Pimpinan Produksi Teater Kamar Indonesia Naniek Imtihan Taufan. (IDN Times/Muhammad Nasir)
Pimpinan Produksi Teater Kamar Indonesia Naniek Imtihan Taufan menjelaskan Hikayat Gajah Duduk digarap sekitar 6 bulan. Dia mengatakan pertunjukan Hikayat Gajah Duduk merupakan kritik terhadap kekuasaan yang serakah dan tidak peduli dengan kesejahteraan rakyat.
Karena rakyat muak kepada pemimpin yang serakah, maka mereka melakukan pemberontakan dan menggulingkan kekuasaan. "Makanya di adengan terakhir itu, seperti kejadian baru-baru ini. Bagaimana penjarahan terhadap pejabat. Itu terjadi karena muaknya masyarakat terhadap kekuasaan itu," kata Naniek.
Ketika seseorang diberikan amanah sebagai pemimpin, maka harus memikirkan kesejahteraan rakyatnya. Ketika masyarakat tidak mendapatkan kesejahteraan, mereka akan berontak dan menggulingkan kekuasaan.
"Sakitnya masyarakat terkumpul, sehingga pada akhirnya terjadi fenomena yang terjadi akhir-akhir ini yang digambarkan pada adegan terakhir," tutur Naniek.
Kritik sosial dan kekuasaan sangat kental dalam naskah Hikayat Gajah Duduk. Kekuasaan yang sarkas, menutup mata dan telinga dari situasi rakyat sebagai penyanggah utama kekuasaan. Dalam teater Hikayat Gajah Duduk, seorang pemimpin bernama Kalangkabo yang duduk di singgasana mewahnya, menyembunyikan keserakahan.
Dia menutup rapat-rapat, bungkusan di kursi kekuasaannya agar baunya tidak menyebar. Dia sadar betul, banyak yang mengejar bungkusan itu. Perkara bungkusan inilah yang membuat seisi panggung berebut memburu dan mengungkapkannya. Perkara bungkusan, menghadirkan konflik dan konfrontasi terbuka antara Kalangkabo dengan rakyatnya. Perkara bungkusan melibatkan perseteruan Kalangkabo dengan rakyatnya, dengan pewarta hingga istrinya sendiri.

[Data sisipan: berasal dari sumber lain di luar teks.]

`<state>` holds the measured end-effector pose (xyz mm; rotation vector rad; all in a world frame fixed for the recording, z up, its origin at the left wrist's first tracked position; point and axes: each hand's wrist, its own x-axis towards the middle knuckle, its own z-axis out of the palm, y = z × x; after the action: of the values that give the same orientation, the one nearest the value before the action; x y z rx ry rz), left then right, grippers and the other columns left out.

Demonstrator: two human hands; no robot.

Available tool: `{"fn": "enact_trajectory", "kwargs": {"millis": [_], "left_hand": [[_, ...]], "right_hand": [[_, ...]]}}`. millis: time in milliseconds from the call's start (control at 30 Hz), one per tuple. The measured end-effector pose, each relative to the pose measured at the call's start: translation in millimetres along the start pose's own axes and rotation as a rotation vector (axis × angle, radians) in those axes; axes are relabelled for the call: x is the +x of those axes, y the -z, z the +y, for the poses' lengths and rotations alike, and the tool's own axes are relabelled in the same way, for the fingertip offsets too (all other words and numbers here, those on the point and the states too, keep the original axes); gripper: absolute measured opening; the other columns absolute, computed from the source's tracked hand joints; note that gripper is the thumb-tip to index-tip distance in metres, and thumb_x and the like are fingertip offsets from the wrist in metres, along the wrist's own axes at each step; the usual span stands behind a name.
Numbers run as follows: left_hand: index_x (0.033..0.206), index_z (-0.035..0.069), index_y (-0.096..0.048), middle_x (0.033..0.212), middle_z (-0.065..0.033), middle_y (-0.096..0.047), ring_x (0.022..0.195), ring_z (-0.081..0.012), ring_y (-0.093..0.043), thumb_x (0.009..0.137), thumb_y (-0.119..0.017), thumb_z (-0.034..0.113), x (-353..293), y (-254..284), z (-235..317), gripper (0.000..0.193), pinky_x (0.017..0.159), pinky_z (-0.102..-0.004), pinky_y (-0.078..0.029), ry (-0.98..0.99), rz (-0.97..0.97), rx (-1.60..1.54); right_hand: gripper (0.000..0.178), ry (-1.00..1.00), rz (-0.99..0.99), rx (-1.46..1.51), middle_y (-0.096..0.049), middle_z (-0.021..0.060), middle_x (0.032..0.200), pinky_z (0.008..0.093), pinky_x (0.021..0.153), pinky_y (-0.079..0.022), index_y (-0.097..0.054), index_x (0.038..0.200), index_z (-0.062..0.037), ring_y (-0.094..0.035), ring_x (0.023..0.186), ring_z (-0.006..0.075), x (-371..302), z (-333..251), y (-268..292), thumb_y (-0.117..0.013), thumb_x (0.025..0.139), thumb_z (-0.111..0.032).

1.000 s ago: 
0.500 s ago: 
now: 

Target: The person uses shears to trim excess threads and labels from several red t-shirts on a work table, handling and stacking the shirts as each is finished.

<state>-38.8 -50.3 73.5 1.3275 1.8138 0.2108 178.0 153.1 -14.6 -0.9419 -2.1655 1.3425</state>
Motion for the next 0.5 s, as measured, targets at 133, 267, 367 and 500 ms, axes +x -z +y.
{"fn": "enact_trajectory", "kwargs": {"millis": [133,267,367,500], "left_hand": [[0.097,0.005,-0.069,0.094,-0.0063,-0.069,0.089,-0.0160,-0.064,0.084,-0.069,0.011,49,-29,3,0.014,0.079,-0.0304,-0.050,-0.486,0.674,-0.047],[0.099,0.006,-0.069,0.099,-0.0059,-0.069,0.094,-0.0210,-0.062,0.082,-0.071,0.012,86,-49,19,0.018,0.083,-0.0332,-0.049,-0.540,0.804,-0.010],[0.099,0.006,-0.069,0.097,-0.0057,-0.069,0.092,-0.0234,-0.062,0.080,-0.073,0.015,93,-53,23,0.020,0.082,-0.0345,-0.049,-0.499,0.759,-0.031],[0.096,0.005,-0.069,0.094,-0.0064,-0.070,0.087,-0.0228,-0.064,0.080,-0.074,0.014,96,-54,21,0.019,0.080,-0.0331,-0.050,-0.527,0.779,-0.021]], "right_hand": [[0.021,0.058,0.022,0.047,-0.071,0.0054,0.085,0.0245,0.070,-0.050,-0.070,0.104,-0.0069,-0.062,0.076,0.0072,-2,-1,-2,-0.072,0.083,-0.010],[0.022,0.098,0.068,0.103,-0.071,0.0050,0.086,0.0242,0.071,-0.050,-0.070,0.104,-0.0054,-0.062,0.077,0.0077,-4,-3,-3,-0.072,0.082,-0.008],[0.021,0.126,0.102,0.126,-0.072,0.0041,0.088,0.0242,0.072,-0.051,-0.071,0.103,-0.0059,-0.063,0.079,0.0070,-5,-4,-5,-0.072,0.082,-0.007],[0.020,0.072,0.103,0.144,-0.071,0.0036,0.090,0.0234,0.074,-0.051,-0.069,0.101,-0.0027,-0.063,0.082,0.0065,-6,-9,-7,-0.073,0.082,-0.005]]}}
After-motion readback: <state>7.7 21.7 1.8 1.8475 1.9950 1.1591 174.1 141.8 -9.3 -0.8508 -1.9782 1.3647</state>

“Teater Kamar Indonesia sengaja mengangkat Naskah Hikayat Gajah, sebab akan selalu kontekstual dengan situasi. Sebab, perkara kekuasaan ini akan hidup hingga akhir zaman,” kata Naniek.
Hikayat Gajah Duduk yang juga pernah dimainkan oleh Teater Kamar Indonesia tahun 2006, kali ini tampil berbeda. Mengusung konsep eksperimentasi, Hikayat Gajah Duduk berkolaborasi apik dengan seni tradisi Kemidi Rudat Terengan, Tanjung Lombok Utara.
Konsep eksperimentasi dalam garapan Hikayat Gajah Duduk memasukan unsur-unsur Kemidi Rudat yang nota bene berbasis seni tradisi, diangkat ke atas panggung teater modern. Management Teater Kamar Indonesia mengajak seniman tradisi Rudat berkarya bersama dalam Hikayat Gajah Duduk.
“Dalam garapan Hikayat Gajah Duduk ini, kami melibatkan seniman tradisi berkarya bersama di panggung teater modern,” ujar Naniek.
Eksperimentasi seni tradisi dan modern ini terlihat dalam seluruh pertunjukan. Dari sisi, kostum, Hikayat Gajah Duduk menampilkan kolaborasi unsur-unsur Rudat di beberapa bagian. Seperti kaos kaki tinggi, selempang, tanda pangkat, topi tarbus serta impresi cara berpakaian para aktor.
Sedangkan dalam garapan musik dan ilustrasinya, didominasi oleh musik dan ilustrasi Kemidi Rudat. Demikian pula unsur gerak rampak tari rudat yang di sertakan untuk membuka maupun menutup beberapa adegan Hikayat Gajah Duduk. Dalam beberapa narasi bahkan dialog Hikayat Gajah Duduk juga, syair-syair rudat digunakan untuk mengikat dan menekankan kisah yang sedang dimainkan.